[Opening DATASET EXCERPTS section]

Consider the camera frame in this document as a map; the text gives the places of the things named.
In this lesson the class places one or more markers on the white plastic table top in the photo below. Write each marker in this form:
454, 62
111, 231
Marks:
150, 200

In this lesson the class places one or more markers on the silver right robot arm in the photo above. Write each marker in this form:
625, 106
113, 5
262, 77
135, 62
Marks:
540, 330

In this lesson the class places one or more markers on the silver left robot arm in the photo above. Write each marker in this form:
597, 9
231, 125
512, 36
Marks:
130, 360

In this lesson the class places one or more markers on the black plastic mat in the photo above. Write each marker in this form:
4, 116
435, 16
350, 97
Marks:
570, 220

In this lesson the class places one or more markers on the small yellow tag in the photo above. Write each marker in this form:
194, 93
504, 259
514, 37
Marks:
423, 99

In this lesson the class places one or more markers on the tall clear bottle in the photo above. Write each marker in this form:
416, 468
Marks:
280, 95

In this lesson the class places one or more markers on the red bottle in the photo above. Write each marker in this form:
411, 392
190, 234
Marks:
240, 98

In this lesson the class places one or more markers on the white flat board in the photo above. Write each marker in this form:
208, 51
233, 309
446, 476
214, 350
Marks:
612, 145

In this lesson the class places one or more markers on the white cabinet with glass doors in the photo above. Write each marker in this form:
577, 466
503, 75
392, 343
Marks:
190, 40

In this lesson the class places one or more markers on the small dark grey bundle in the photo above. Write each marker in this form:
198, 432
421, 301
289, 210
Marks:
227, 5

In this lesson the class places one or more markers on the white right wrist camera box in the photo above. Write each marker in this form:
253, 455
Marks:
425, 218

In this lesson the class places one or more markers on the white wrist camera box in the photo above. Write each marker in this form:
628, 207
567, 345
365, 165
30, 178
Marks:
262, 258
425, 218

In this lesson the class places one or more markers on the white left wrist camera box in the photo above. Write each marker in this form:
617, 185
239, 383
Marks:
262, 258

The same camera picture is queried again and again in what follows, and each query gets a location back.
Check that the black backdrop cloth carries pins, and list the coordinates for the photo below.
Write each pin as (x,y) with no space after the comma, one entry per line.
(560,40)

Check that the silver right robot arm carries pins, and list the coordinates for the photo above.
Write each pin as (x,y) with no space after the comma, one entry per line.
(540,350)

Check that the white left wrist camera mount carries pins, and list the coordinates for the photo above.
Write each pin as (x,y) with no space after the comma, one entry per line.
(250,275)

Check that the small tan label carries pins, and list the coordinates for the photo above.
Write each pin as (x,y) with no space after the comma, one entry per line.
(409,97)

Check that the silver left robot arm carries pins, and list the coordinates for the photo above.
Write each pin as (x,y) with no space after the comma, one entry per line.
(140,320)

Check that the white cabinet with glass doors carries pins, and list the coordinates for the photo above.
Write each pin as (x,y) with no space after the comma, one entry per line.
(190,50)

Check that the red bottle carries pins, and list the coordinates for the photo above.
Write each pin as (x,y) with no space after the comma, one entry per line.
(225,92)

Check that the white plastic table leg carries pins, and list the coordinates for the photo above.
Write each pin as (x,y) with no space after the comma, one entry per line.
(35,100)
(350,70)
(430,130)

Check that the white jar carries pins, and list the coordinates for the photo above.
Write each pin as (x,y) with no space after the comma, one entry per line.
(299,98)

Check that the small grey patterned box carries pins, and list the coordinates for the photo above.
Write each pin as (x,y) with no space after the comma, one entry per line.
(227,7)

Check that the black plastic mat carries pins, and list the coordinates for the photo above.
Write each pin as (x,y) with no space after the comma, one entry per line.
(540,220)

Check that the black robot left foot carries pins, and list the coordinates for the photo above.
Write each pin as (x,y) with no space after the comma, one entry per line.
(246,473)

[Closing DATASET EXCERPTS section]

> _WORK INSTRUCTIONS_
Each line in the material above must be retyped without alteration.

> _WORKED SOLUTION_
Consider the camera frame in this document as a map; the text gives the places of the things named.
In this lesson the class places one or more markers on the white plastic table top in the photo below. Write each marker in this form:
454, 62
111, 231
Marks:
150, 200

In this lesson the class places one or more markers on the silver right robot arm in the photo above. Write each marker in this form:
625, 106
113, 5
262, 77
135, 62
Marks:
540, 330

In this lesson the class places one or more markers on the silver left robot arm in the photo above. Write each marker in this form:
597, 9
231, 125
512, 36
Marks:
130, 360

In this lesson the class places one or more markers on the black plastic mat in the photo above. Write each marker in this form:
4, 116
435, 16
350, 97
Marks:
570, 220

In this lesson the class places one or more markers on the small yellow tag in the photo above. Write each marker in this form:
194, 93
504, 259
514, 37
Marks:
423, 99

In this lesson the class places one or more markers on the tall clear bottle in the photo above. Write each marker in this form:
416, 468
Marks:
280, 95

In this lesson the class places one or more markers on the red bottle in the photo above. Write each marker in this form:
411, 392
190, 234
Marks:
240, 98

In this lesson the class places one or more markers on the white flat board in the photo above. Write each marker in this form:
208, 51
233, 309
446, 476
214, 350
Marks:
612, 145

In this lesson the class places one or more markers on the white cabinet with glass doors in the photo above. Write each marker in this form:
577, 466
503, 75
392, 343
Marks:
190, 40

In this lesson the class places one or more markers on the small dark grey bundle in the photo above. Write each marker in this form:
198, 432
421, 301
289, 210
Marks:
227, 5

In this lesson the class places one or more markers on the white right wrist camera box in the photo above. Write each marker in this form:
253, 455
Marks:
425, 218

In this lesson the class places one or more markers on the white wrist camera box in the photo above. Write each marker in this form:
628, 207
567, 345
365, 165
30, 178
Marks:
262, 258
425, 218

In this lesson the class places one or more markers on the white left wrist camera box in the photo above. Write each marker in this form:
617, 185
239, 383
Marks:
262, 258

The same camera picture is queried again and again in what follows, and each query gets a location back.
Check that the black backdrop cloth carries pins, and list the coordinates for the photo below.
Write each pin as (x,y) with no space after the comma, one entry per line.
(560,40)

Check that the silver right robot arm carries pins, and list the coordinates for the photo above.
Write each pin as (x,y) with no space after the comma, one entry per line.
(540,350)

Check that the white left wrist camera mount carries pins, and list the coordinates for the photo above.
Write each pin as (x,y) with no space after the comma, one entry per line.
(250,275)

Check that the small tan label carries pins, and list the coordinates for the photo above.
Write each pin as (x,y) with no space after the comma, one entry per line.
(409,97)

Check that the silver left robot arm carries pins, and list the coordinates for the photo above.
Write each pin as (x,y) with no space after the comma, one entry per line.
(140,320)

Check that the white cabinet with glass doors carries pins, and list the coordinates for the photo above.
Write each pin as (x,y) with no space after the comma, one entry per line.
(190,50)

Check that the red bottle carries pins, and list the coordinates for the photo above.
Write each pin as (x,y) with no space after the comma, one entry per line.
(225,92)

Check that the white plastic table leg carries pins, and list the coordinates for the photo above.
Write each pin as (x,y) with no space after the comma, one entry per line.
(35,100)
(350,70)
(430,130)

Check that the white jar carries pins, and list the coordinates for the photo above.
Write each pin as (x,y) with no space after the comma, one entry per line.
(299,98)

Check that the small grey patterned box carries pins, and list the coordinates for the photo above.
Write each pin as (x,y) with no space after the comma, one entry per line.
(227,7)

Check that the black plastic mat carries pins, and list the coordinates for the photo above.
Write each pin as (x,y) with no space after the comma, one entry per line.
(540,220)

Check that the black robot left foot carries pins, and list the coordinates for the photo above.
Write each pin as (x,y) with no space after the comma, one entry per line.
(246,473)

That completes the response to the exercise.